▶ **WHAT THE EXERCISE ASKS**: Your answer should hold all lines of the entries that include the word "camera".

Segment Start: INPUT DATA

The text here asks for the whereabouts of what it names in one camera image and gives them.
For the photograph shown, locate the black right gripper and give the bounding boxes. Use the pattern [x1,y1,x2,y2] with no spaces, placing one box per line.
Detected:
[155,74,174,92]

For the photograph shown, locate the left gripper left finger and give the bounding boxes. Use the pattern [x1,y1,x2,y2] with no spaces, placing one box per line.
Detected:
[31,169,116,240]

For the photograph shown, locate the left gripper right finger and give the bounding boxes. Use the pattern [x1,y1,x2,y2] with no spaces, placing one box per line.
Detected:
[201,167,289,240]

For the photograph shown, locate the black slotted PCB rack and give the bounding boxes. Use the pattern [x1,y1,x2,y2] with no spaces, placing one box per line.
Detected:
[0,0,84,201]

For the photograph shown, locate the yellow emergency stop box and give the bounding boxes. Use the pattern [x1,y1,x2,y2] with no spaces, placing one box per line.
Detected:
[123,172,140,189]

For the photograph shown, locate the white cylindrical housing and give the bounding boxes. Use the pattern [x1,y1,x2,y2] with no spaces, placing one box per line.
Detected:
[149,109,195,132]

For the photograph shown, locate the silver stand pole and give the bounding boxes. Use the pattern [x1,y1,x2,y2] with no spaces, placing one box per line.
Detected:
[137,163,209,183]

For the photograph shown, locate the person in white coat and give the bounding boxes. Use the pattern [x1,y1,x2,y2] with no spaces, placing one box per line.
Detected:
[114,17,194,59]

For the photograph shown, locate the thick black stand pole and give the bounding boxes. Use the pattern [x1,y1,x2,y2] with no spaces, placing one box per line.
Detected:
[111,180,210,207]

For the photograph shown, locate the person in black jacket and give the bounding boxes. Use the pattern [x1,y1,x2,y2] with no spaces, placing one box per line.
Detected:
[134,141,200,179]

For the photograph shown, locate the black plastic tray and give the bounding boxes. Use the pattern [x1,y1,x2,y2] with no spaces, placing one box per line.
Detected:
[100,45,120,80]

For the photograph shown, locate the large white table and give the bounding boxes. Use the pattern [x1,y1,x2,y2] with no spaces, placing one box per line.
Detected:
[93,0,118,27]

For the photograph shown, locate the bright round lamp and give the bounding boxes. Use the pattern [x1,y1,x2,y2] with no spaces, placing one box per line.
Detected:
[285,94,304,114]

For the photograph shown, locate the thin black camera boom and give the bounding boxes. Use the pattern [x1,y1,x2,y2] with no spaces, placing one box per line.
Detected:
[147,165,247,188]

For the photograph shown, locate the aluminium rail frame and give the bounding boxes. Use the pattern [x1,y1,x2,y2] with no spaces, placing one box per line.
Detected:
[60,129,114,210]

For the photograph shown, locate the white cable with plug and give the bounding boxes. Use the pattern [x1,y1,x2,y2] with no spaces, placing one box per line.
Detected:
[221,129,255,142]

Segment End: INPUT DATA

▶ **EXERCISE RESPONSE**:
The text here asks for the whereabouts of what it names in one camera image and gives them.
For the photograph shown, locate the thin black camera boom and give the bounding boxes. Use the pattern [x1,y1,x2,y2] with no spaces, placing one box per line.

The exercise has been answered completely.